A new research note warns that too many investors are stuck in a losing trade reminiscent of the dot-com era.

The Leuthold Group's Jim Paulsen is behind the ominous call.

"More and more of the leadership stocks have been the more aggressive, high beta stocks and a lot of the defensive names have been left for dead. They've diminished as far as their size of the overall [S&P 500] index," the firm's chief investment strategist said Monday on CNBC's "Trading Nation."

Paulsen hasn't seen that phenomenon since the late 1990s when excitement surrounding dot-com stocks hit a fever pitch.
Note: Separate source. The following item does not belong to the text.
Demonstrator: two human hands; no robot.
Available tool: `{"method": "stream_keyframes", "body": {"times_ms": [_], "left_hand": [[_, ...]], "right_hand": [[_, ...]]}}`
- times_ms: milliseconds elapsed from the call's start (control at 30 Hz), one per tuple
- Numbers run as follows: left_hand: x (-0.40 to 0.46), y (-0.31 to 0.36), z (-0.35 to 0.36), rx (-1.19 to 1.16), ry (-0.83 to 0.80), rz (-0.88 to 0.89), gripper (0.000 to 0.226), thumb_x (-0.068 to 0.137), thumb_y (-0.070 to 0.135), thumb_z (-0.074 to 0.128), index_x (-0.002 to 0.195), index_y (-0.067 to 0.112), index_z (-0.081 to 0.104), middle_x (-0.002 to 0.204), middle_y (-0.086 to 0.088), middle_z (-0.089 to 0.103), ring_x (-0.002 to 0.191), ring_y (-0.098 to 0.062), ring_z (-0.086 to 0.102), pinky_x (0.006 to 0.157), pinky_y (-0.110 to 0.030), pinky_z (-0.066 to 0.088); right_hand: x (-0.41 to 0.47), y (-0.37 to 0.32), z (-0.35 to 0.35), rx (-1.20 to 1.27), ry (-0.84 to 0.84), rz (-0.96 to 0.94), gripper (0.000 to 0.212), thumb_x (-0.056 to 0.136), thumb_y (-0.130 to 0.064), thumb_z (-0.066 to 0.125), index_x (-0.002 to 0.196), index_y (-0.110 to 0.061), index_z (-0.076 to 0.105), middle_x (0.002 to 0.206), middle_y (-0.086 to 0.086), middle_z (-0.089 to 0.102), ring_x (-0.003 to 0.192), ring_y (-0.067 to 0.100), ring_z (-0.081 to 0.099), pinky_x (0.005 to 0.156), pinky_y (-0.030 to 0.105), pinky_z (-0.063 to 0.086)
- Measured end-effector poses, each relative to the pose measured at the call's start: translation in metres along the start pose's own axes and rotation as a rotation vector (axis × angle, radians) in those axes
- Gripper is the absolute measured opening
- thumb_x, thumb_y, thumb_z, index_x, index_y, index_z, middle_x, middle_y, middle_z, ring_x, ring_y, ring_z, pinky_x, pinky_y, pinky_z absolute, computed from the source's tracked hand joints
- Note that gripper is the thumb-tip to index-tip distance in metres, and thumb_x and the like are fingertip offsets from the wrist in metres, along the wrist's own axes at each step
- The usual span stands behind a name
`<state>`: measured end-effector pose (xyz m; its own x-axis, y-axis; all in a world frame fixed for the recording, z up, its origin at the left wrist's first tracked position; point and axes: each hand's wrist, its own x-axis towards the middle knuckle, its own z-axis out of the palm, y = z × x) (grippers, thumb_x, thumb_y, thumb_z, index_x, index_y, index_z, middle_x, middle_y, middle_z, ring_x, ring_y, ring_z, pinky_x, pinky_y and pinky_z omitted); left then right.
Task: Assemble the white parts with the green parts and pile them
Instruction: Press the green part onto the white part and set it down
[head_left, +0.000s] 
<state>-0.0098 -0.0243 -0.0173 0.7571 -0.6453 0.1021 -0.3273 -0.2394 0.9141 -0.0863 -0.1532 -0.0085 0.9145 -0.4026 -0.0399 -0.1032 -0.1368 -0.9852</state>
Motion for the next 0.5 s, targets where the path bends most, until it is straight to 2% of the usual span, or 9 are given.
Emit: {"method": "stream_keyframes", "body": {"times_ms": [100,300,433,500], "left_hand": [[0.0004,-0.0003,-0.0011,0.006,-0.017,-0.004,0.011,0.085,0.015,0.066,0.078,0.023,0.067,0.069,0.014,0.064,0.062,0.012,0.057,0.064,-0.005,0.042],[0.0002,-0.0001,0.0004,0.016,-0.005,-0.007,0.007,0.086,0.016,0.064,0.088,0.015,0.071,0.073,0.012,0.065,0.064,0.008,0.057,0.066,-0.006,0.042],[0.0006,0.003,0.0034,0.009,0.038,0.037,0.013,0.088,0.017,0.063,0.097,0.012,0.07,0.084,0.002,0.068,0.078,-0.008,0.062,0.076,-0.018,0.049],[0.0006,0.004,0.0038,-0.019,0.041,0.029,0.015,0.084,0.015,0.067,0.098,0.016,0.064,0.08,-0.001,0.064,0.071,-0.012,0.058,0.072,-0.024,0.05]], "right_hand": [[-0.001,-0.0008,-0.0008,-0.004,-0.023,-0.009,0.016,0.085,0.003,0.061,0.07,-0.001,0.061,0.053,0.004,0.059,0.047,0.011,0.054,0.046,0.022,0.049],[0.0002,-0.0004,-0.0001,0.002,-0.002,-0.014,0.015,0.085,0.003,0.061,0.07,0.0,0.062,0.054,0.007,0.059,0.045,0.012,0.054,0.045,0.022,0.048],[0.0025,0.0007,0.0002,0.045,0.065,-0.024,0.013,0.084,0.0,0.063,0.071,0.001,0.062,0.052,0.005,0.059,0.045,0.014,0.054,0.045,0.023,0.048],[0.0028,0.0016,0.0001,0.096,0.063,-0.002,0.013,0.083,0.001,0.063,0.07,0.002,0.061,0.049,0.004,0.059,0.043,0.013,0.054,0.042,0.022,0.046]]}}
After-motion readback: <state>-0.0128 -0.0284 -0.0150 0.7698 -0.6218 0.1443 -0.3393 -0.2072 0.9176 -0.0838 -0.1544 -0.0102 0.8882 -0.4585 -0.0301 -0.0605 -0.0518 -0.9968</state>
"I don't think it is nearly as severe as it was back then, but the culture is the same. The character is the same where everyone is going into the same, very narrow number of popular names," he said. "Really nobody is investing new moneys into the rest of the S&P."

He included a chart that shows a sharp decline in the number of people investing in defensive names since the bull market began in 2009 — noting that defensiveness is at a record low.
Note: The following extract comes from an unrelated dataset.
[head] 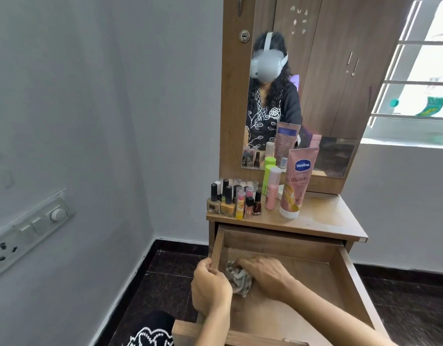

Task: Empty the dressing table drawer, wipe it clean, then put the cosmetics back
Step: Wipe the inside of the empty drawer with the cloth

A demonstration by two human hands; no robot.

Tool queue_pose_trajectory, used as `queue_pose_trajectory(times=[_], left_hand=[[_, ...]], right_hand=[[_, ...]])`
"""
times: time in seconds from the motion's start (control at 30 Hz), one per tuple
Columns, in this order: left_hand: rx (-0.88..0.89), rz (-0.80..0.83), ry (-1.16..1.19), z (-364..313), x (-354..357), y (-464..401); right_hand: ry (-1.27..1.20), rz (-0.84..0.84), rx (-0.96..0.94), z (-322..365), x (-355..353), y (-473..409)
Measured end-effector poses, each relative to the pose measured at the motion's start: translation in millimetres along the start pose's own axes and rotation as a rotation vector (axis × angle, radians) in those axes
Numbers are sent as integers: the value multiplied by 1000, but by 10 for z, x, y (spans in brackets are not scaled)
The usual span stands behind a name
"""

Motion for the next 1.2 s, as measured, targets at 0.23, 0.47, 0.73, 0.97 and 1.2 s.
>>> queue_pose_trajectory(times=[0.23, 0.47, 0.73, 0.97, 1.2], left_hand=[[-5, 0, 1, -5, -1, 0], [4, -2, -9, -22, -4, 10], [7, 18, -25, -2, 3, -3], [11, 20, -33, 0, 14, 19], [13, 19, -60, -22, 21, 9]], right_hand=[[-57, -59, 218, 43, -45, -260], [-82, -9, 150, 133, 46, -438], [72, 214, 18, 263, 69, -135], [126, 121, 175, 176, 6, -430], [19, 139, 348, 131, 16, -528]])
Point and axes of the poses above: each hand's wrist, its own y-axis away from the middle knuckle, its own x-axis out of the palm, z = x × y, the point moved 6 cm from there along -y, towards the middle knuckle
According to Paulsen, many investors are too exposed to trendy areas of the market such as big tech FANG, otherwise known as Facebook, Amazon, Netflix and Google parent Alphabet.

"You wonder if we do hit an air pocket, if we would break below those February lows sometime this year, who do you think is going to sell? It's probably going to be those popular names because that's all anyone has recently bought," he said.

Paulsen, who estimates there's a 50-50 chance see a 15 percent sell-off this year, is urging investors who are overweight big tech to take some profits.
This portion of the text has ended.